#### Task requirements:
Begin at the first line below and copy each line exactly, ending with the line where "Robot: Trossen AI" appears.

**********

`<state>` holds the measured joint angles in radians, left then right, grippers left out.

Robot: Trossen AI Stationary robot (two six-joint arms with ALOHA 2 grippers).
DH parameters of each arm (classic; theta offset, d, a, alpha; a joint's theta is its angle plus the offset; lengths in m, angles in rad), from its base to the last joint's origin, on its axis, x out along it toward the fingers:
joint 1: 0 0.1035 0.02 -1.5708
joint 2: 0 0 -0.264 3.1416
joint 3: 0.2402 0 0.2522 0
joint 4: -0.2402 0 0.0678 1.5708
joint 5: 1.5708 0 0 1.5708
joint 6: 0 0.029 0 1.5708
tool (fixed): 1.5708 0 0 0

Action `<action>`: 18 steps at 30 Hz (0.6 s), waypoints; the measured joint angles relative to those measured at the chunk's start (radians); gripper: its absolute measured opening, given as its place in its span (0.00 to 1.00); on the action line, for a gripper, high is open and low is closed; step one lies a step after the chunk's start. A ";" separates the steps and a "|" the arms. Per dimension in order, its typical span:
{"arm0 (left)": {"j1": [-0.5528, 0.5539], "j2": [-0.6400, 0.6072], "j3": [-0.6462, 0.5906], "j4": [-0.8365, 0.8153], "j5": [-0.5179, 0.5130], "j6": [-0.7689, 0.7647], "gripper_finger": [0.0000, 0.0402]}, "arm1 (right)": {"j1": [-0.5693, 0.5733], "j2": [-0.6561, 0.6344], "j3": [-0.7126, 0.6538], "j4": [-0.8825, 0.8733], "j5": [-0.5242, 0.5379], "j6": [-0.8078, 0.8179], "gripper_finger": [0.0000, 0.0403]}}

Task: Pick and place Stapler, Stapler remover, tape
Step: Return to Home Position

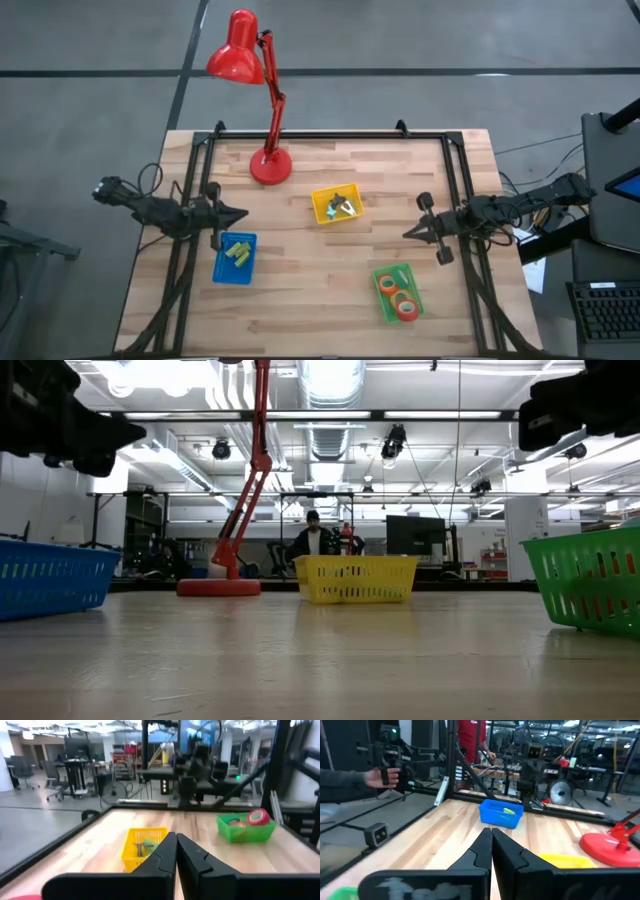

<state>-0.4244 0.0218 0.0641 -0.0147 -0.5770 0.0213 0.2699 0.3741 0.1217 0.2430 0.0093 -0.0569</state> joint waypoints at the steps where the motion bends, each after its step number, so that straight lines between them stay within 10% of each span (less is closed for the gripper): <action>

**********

#### Solution for this exercise:
`<state>` holds the measured joint angles in radians, left then right, grippers left out.

Robot: Trossen AI Stationary robot (two six-joint arms with ALOHA 2 grippers).

Work on this exercise has been finished.